Copy the entries below in full, keeping them exactly as they are.
**** Data extracts
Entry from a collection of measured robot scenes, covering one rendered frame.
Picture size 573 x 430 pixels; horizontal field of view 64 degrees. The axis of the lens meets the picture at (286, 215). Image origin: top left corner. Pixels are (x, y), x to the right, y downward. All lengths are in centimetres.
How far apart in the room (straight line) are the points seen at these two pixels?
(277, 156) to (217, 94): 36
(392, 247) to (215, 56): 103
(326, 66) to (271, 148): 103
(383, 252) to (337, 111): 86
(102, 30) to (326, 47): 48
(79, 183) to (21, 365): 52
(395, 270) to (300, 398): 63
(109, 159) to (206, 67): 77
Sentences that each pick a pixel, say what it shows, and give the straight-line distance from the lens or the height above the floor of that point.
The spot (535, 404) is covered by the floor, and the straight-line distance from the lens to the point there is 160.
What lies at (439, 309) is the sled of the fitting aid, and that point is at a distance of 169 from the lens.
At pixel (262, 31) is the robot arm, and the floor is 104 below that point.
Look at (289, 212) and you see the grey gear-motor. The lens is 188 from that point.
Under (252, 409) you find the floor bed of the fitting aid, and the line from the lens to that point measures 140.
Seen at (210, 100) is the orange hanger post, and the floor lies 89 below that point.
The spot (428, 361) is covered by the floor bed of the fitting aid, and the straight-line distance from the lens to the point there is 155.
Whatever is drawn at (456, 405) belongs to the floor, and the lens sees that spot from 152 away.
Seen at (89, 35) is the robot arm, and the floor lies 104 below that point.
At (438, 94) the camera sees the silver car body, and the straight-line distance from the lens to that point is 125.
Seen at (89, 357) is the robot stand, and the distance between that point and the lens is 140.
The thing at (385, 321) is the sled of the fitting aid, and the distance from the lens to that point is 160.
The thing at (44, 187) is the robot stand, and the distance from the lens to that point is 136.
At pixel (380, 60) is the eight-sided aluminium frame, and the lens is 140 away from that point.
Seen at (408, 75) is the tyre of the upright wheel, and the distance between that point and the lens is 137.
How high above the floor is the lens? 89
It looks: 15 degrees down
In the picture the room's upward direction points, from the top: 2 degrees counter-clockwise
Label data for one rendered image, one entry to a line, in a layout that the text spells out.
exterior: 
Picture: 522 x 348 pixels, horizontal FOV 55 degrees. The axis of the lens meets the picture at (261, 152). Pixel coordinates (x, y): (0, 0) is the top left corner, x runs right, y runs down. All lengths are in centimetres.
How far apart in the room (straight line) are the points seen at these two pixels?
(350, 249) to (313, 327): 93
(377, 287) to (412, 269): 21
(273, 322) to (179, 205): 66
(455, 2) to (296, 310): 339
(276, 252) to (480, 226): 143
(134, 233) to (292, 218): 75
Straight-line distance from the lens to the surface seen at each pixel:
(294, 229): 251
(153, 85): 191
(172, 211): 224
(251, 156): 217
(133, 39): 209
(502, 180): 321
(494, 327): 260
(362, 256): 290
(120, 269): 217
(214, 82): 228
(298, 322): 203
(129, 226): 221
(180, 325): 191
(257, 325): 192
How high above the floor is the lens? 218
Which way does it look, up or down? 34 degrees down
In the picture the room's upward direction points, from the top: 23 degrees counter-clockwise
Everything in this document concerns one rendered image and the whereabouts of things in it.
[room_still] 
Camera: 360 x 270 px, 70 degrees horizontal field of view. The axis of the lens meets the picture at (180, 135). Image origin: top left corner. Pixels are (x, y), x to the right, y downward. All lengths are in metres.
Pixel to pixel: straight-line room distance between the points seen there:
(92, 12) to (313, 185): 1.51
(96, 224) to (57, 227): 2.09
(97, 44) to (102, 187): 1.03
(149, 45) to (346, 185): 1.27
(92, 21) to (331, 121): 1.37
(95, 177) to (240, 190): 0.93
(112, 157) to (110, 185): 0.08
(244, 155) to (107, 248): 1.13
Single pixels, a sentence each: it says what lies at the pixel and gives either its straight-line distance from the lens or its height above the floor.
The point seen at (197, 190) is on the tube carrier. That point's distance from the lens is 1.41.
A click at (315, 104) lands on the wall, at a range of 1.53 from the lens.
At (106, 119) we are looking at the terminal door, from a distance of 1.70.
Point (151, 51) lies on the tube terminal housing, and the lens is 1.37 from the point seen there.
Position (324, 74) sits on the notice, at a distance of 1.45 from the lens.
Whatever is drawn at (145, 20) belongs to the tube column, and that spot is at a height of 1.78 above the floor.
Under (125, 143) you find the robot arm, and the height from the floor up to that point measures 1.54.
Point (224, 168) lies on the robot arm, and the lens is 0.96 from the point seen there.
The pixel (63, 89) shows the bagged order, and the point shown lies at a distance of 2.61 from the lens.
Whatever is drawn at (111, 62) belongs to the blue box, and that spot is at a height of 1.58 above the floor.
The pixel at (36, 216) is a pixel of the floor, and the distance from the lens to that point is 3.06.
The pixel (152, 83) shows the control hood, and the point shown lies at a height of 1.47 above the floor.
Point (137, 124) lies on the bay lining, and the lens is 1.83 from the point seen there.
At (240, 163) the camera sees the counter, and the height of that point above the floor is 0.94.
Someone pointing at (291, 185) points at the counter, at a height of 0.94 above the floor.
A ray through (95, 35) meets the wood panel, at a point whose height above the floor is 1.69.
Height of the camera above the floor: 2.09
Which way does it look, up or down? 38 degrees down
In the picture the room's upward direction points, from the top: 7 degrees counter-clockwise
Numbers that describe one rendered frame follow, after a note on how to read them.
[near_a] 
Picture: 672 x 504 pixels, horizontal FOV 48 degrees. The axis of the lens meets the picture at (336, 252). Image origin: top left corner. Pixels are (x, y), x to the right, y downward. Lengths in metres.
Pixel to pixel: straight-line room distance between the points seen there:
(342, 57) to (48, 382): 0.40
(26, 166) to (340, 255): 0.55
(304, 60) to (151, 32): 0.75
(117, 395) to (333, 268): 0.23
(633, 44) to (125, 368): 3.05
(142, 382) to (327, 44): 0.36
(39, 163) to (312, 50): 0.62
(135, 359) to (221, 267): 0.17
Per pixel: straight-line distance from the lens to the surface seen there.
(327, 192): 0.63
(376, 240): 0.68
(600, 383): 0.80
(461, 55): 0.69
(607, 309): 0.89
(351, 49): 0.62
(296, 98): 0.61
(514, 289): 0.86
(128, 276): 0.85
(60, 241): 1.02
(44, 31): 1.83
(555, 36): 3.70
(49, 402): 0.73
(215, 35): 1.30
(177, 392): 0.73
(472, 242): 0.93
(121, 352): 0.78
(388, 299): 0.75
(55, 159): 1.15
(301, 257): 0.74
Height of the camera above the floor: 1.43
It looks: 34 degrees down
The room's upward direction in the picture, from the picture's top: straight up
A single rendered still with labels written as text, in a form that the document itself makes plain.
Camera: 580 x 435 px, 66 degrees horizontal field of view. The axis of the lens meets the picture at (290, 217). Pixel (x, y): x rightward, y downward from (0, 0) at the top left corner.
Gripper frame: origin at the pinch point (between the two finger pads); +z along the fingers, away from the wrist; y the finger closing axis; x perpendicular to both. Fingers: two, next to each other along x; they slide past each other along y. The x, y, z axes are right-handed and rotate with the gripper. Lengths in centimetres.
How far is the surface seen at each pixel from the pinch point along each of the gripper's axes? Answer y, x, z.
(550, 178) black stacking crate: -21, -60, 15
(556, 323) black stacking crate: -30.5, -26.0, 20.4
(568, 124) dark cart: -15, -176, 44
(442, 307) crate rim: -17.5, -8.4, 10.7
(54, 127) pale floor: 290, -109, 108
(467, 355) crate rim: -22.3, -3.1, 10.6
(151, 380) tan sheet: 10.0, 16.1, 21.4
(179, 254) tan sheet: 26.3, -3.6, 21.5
********
Answer to the exercise:
Entry from a collection of measured robot scenes, covering one rendered frame.
Picture size 573 x 430 pixels; horizontal field of view 64 degrees. The axis of the lens meets the picture at (286, 215). Image origin: top left corner. Pixels are (x, y), x to the right, y downward. All lengths are in centimetres.
How far apart in the room (straight line) are the points seen at these two pixels?
(277, 156) to (217, 94): 36
(392, 247) to (215, 56): 103
(326, 66) to (271, 148): 103
(383, 252) to (337, 111): 86
(102, 30) to (326, 47): 48
(79, 183) to (21, 365): 52
(395, 270) to (300, 398): 63
(109, 159) to (206, 67): 77
Sentences that each pick a pixel, say what it shows, and give the straight-line distance from the lens or the height above the floor of that point.
The spot (535, 404) is covered by the floor, and the straight-line distance from the lens to the point there is 160.
What lies at (439, 309) is the sled of the fitting aid, and that point is at a distance of 169 from the lens.
At pixel (262, 31) is the robot arm, and the floor is 104 below that point.
Look at (289, 212) and you see the grey gear-motor. The lens is 188 from that point.
Under (252, 409) you find the floor bed of the fitting aid, and the line from the lens to that point measures 140.
Seen at (210, 100) is the orange hanger post, and the floor lies 89 below that point.
The spot (428, 361) is covered by the floor bed of the fitting aid, and the straight-line distance from the lens to the point there is 155.
Whatever is drawn at (456, 405) belongs to the floor, and the lens sees that spot from 152 away.
Seen at (89, 35) is the robot arm, and the floor lies 104 below that point.
At (438, 94) the camera sees the silver car body, and the straight-line distance from the lens to that point is 125.
Seen at (89, 357) is the robot stand, and the distance between that point and the lens is 140.
The thing at (385, 321) is the sled of the fitting aid, and the distance from the lens to that point is 160.
The thing at (44, 187) is the robot stand, and the distance from the lens to that point is 136.
At pixel (380, 60) is the eight-sided aluminium frame, and the lens is 140 away from that point.
Seen at (408, 75) is the tyre of the upright wheel, and the distance between that point and the lens is 137.
How high above the floor is the lens? 89
It looks: 15 degrees down
In the picture the room's upward direction points, from the top: 2 degrees counter-clockwise
Label data for one rendered image, one entry to a line, in a layout that the text spells out.
exterior: 
Picture: 522 x 348 pixels, horizontal FOV 55 degrees. The axis of the lens meets the picture at (261, 152). Pixel coordinates (x, y): (0, 0) is the top left corner, x runs right, y runs down. All lengths are in centimetres.
How far apart in the room (straight line) are the points seen at these two pixels?
(350, 249) to (313, 327): 93
(377, 287) to (412, 269): 21
(273, 322) to (179, 205): 66
(455, 2) to (296, 310): 339
(276, 252) to (480, 226): 143
(134, 233) to (292, 218): 75
Straight-line distance from the lens to the surface seen at each pixel:
(294, 229): 251
(153, 85): 191
(172, 211): 224
(251, 156): 217
(133, 39): 209
(502, 180): 321
(494, 327): 260
(362, 256): 290
(120, 269): 217
(214, 82): 228
(298, 322): 203
(129, 226): 221
(180, 325): 191
(257, 325): 192
How high above the floor is the lens? 218
Which way does it look, up or down? 34 degrees down
In the picture the room's upward direction points, from the top: 23 degrees counter-clockwise
Everything in this document concerns one rendered image and the whereabouts of things in it.
[room_still] 
Camera: 360 x 270 px, 70 degrees horizontal field of view. The axis of the lens meets the picture at (180, 135). Image origin: top left corner. Pixels are (x, y), x to the right, y downward. All lengths are in metres.
Pixel to pixel: straight-line room distance between the points seen there:
(92, 12) to (313, 185): 1.51
(96, 224) to (57, 227): 2.09
(97, 44) to (102, 187): 1.03
(149, 45) to (346, 185): 1.27
(92, 21) to (331, 121): 1.37
(95, 177) to (240, 190): 0.93
(112, 157) to (110, 185): 0.08
(244, 155) to (107, 248): 1.13
Single pixels, a sentence each: it says what lies at the pixel and gives either its straight-line distance from the lens or its height above the floor.
The point seen at (197, 190) is on the tube carrier. That point's distance from the lens is 1.41.
A click at (315, 104) lands on the wall, at a range of 1.53 from the lens.
At (106, 119) we are looking at the terminal door, from a distance of 1.70.
Point (151, 51) lies on the tube terminal housing, and the lens is 1.37 from the point seen there.
Position (324, 74) sits on the notice, at a distance of 1.45 from the lens.
Whatever is drawn at (145, 20) belongs to the tube column, and that spot is at a height of 1.78 above the floor.
Under (125, 143) you find the robot arm, and the height from the floor up to that point measures 1.54.
Point (224, 168) lies on the robot arm, and the lens is 0.96 from the point seen there.
The pixel (63, 89) shows the bagged order, and the point shown lies at a distance of 2.61 from the lens.
Whatever is drawn at (111, 62) belongs to the blue box, and that spot is at a height of 1.58 above the floor.
The pixel at (36, 216) is a pixel of the floor, and the distance from the lens to that point is 3.06.
The pixel (152, 83) shows the control hood, and the point shown lies at a height of 1.47 above the floor.
Point (137, 124) lies on the bay lining, and the lens is 1.83 from the point seen there.
At (240, 163) the camera sees the counter, and the height of that point above the floor is 0.94.
Someone pointing at (291, 185) points at the counter, at a height of 0.94 above the floor.
A ray through (95, 35) meets the wood panel, at a point whose height above the floor is 1.69.
Height of the camera above the floor: 2.09
Which way does it look, up or down? 38 degrees down
In the picture the room's upward direction points, from the top: 7 degrees counter-clockwise
Numbers that describe one rendered frame follow, after a note on how to read them.
[near_a] 
Picture: 672 x 504 pixels, horizontal FOV 48 degrees. The axis of the lens meets the picture at (336, 252). Image origin: top left corner. Pixels are (x, y), x to the right, y downward. Lengths in metres.
Pixel to pixel: straight-line room distance between the points seen there:
(342, 57) to (48, 382): 0.40
(26, 166) to (340, 255): 0.55
(304, 60) to (151, 32): 0.75
(117, 395) to (333, 268): 0.23
(633, 44) to (125, 368): 3.05
(142, 382) to (327, 44): 0.36
(39, 163) to (312, 50): 0.62
(135, 359) to (221, 267): 0.17
Per pixel: straight-line distance from the lens to the surface seen there.
(327, 192): 0.63
(376, 240): 0.68
(600, 383): 0.80
(461, 55): 0.69
(607, 309): 0.89
(351, 49): 0.62
(296, 98): 0.61
(514, 289): 0.86
(128, 276): 0.85
(60, 241): 1.02
(44, 31): 1.83
(555, 36): 3.70
(49, 402): 0.73
(215, 35): 1.30
(177, 392): 0.73
(472, 242): 0.93
(121, 352): 0.78
(388, 299): 0.75
(55, 159): 1.15
(301, 257): 0.74
Height of the camera above the floor: 1.43
It looks: 34 degrees down
The room's upward direction in the picture, from the picture's top: straight up
A single rendered still with labels written as text, in a form that the document itself makes plain.
Camera: 580 x 435 px, 66 degrees horizontal field of view. The axis of the lens meets the picture at (290, 217). Pixel (x, y): x rightward, y downward from (0, 0) at the top left corner.
Gripper frame: origin at the pinch point (between the two finger pads); +z along the fingers, away from the wrist; y the finger closing axis; x perpendicular to both. Fingers: two, next to each other along x; they slide past each other along y. The x, y, z axes are right-handed and rotate with the gripper. Lengths in centimetres.
How far is the surface seen at each pixel from the pinch point along each of the gripper's axes? Answer y, x, z.
(550, 178) black stacking crate: -21, -60, 15
(556, 323) black stacking crate: -30.5, -26.0, 20.4
(568, 124) dark cart: -15, -176, 44
(442, 307) crate rim: -17.5, -8.4, 10.7
(54, 127) pale floor: 290, -109, 108
(467, 355) crate rim: -22.3, -3.1, 10.6
(151, 380) tan sheet: 10.0, 16.1, 21.4
(179, 254) tan sheet: 26.3, -3.6, 21.5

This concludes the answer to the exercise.